Every line of the entries below from the one containing "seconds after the" to the one containing "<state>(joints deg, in", both ends included, must be written out exactly. No other line belongs in the answer.

INPUT FOR THIS TASK |
####################

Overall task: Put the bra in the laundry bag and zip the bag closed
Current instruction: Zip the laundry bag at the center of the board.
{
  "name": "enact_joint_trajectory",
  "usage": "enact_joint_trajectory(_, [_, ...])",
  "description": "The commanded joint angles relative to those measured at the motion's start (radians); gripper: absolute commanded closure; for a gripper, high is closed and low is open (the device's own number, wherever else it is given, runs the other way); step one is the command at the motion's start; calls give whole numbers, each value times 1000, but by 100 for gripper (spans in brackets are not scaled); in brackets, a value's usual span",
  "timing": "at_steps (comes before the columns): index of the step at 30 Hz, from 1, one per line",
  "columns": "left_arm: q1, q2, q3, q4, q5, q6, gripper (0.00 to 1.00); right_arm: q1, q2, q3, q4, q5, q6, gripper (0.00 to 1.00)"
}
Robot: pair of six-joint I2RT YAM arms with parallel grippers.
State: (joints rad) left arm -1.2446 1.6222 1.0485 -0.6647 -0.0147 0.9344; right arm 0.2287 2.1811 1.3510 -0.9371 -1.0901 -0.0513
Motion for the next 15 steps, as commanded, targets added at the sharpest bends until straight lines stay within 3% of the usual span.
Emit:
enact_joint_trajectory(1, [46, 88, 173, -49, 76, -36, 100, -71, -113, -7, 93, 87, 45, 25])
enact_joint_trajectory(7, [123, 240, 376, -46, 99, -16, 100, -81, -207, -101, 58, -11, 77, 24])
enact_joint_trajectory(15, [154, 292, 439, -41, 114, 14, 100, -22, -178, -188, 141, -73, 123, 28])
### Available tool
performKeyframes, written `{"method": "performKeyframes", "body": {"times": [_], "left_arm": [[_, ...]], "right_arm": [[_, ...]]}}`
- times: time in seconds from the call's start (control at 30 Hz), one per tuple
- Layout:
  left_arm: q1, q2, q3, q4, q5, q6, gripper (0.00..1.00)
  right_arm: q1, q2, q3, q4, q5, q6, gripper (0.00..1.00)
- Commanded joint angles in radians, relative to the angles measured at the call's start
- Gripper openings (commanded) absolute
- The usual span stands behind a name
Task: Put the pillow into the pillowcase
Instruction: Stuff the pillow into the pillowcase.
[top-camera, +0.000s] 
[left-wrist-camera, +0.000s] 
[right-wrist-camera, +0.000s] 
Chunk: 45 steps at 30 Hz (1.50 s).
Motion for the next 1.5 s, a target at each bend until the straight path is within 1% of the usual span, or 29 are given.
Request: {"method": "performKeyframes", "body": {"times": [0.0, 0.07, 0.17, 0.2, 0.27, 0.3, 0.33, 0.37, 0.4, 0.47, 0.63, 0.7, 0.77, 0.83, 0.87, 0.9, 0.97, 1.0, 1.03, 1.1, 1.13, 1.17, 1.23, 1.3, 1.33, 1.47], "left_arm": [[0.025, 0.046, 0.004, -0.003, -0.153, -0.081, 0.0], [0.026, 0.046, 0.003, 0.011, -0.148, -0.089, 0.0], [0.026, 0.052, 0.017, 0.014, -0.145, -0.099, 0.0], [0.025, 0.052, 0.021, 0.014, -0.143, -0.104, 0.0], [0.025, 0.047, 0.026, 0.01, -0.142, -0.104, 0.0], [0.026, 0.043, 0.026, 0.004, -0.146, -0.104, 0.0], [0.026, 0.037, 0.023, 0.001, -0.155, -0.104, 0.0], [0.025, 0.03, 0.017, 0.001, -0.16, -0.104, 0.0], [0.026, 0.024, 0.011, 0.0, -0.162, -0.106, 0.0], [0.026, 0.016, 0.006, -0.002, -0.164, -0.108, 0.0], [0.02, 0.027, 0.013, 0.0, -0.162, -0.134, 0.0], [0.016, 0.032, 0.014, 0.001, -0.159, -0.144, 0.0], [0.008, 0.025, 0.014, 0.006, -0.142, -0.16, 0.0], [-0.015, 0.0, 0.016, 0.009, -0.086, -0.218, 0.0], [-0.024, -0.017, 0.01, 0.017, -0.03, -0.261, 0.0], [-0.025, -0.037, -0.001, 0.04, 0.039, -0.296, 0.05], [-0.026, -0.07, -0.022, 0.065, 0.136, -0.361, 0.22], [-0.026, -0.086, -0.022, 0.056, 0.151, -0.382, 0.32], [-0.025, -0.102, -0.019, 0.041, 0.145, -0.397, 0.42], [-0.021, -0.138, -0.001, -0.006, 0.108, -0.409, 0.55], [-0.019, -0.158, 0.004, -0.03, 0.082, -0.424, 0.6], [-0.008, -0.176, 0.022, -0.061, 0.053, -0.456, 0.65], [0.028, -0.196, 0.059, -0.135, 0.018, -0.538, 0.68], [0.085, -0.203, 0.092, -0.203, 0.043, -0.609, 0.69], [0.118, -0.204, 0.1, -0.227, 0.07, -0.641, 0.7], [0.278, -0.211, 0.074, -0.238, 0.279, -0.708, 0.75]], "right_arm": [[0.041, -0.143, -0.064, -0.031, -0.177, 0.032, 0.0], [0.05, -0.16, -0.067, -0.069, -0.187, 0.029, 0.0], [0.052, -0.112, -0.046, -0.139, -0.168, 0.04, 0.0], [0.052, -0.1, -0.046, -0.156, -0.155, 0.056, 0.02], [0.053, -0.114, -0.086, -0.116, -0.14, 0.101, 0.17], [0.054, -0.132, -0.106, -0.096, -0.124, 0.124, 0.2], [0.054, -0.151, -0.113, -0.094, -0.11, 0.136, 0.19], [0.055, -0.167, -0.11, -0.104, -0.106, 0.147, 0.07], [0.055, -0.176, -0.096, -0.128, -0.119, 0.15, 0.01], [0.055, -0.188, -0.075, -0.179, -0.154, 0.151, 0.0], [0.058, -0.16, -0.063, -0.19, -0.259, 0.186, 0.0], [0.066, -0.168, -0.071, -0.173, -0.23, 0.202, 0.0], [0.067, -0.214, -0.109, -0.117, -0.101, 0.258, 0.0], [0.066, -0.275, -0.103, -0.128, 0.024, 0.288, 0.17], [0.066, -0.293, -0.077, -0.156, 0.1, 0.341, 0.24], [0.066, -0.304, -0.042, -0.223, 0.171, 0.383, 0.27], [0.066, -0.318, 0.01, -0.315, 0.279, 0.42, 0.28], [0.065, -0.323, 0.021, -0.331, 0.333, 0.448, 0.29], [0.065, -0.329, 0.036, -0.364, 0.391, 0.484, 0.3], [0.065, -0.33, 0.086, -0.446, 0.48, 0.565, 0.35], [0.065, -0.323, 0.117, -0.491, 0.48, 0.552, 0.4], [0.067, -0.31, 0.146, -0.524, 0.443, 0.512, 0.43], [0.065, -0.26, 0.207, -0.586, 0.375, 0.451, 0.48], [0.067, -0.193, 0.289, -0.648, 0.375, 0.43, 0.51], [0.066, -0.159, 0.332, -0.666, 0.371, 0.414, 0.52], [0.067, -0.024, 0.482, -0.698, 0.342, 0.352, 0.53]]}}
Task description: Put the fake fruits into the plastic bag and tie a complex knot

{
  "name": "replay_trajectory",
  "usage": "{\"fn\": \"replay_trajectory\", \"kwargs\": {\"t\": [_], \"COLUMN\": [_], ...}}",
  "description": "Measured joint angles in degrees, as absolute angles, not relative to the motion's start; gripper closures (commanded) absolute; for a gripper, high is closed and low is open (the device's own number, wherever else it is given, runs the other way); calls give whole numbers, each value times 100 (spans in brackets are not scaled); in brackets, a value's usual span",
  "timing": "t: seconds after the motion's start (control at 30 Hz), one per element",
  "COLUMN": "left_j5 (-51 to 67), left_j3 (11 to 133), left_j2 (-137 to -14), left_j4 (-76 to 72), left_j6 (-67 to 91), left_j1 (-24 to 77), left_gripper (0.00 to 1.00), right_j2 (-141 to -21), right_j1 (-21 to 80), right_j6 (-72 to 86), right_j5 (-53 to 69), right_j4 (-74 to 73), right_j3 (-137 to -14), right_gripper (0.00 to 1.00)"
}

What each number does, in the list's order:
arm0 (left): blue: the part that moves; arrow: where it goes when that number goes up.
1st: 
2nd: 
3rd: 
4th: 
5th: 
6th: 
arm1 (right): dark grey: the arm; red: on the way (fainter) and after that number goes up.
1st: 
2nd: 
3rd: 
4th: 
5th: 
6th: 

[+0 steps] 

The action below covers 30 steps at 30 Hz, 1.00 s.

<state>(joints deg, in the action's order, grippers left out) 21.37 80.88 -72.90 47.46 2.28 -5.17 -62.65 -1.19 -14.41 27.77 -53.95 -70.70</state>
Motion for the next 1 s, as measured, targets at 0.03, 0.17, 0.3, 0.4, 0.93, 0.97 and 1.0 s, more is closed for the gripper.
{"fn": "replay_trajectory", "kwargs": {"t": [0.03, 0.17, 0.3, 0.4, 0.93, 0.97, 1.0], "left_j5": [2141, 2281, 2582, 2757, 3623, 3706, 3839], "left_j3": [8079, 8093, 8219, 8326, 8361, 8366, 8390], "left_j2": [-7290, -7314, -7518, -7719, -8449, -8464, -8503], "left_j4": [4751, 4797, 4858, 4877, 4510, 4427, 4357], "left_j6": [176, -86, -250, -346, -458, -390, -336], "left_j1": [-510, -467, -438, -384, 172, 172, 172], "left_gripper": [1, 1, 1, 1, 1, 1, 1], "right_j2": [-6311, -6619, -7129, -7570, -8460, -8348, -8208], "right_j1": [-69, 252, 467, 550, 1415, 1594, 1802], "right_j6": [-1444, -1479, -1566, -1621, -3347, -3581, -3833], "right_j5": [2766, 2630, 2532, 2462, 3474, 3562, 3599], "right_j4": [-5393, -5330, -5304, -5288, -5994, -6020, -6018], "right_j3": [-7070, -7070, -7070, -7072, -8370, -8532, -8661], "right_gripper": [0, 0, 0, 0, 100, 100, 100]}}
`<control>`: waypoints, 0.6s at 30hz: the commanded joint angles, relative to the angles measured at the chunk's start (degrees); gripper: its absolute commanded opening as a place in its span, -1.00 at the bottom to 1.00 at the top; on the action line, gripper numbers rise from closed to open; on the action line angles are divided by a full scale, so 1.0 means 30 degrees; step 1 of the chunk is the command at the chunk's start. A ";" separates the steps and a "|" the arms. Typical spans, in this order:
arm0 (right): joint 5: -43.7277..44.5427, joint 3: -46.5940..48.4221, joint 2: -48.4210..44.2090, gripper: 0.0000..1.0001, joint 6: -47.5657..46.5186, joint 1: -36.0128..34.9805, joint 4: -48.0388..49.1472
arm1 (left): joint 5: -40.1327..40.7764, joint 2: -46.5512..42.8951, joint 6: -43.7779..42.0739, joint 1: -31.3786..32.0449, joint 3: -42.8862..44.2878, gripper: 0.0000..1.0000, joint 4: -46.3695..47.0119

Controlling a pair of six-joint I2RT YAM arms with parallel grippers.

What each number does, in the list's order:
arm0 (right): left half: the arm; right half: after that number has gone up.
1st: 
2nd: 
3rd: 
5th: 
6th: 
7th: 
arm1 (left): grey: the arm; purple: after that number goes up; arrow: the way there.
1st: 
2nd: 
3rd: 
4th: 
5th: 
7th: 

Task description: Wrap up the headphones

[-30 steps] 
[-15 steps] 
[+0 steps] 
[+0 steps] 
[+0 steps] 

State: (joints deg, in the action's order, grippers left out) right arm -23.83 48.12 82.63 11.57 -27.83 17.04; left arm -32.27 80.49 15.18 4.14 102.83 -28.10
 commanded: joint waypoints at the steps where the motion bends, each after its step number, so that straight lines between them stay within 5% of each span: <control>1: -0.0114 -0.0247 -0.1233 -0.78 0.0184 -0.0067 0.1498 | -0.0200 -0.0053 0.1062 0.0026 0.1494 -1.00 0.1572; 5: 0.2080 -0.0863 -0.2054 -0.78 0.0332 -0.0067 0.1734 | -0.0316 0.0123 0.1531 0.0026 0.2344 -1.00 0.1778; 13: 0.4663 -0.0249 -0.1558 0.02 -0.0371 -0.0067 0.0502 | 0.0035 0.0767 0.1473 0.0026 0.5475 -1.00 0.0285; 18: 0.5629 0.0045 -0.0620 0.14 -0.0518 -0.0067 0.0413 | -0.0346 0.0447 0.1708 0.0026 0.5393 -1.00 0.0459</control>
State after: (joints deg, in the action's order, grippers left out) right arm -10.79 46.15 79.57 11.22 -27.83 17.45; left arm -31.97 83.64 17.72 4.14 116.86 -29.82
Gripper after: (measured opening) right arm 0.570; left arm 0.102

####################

RESULT FOR THIS EXERCISE |
  "timing": "t: seconds after the motion's start (control at 30 Hz), one per element",
  "COLUMN": "left_j5 (-51 to 67), left_j3 (11 to 133), left_j2 (-137 to -14), left_j4 (-76 to 72), left_j6 (-67 to 91), left_j1 (-24 to 77), left_gripper (0.00 to 1.00), right_j2 (-141 to -21), right_j1 (-21 to 80), right_j6 (-72 to 86), right_j5 (-53 to 69), right_j4 (-74 to 73), right_j3 (-137 to -14), right_gripper (0.00 to 1.00)"
}

What each number does, in the list's order:
arm0 (left): blue: the part that moves; arrow: where it goes when that number goes up.
1st: 
2nd: 
3rd: 
4th: 
5th: 
6th: 
arm1 (right): dark grey: the arm; red: on the way (fainter) and after that number goes up.
1st: 
2nd: 
3rd: 
4th: 
5th: 
6th: 

[+0 steps] 

The action below covers 30 steps at 30 Hz, 1.00 s.

<state>(joints deg, in the action's order, grippers left out) 21.37 80.88 -72.90 47.46 2.28 -5.17 -62.65 -1.19 -14.41 27.77 -53.95 -70.70</state>

Nothing else is needed for the answer.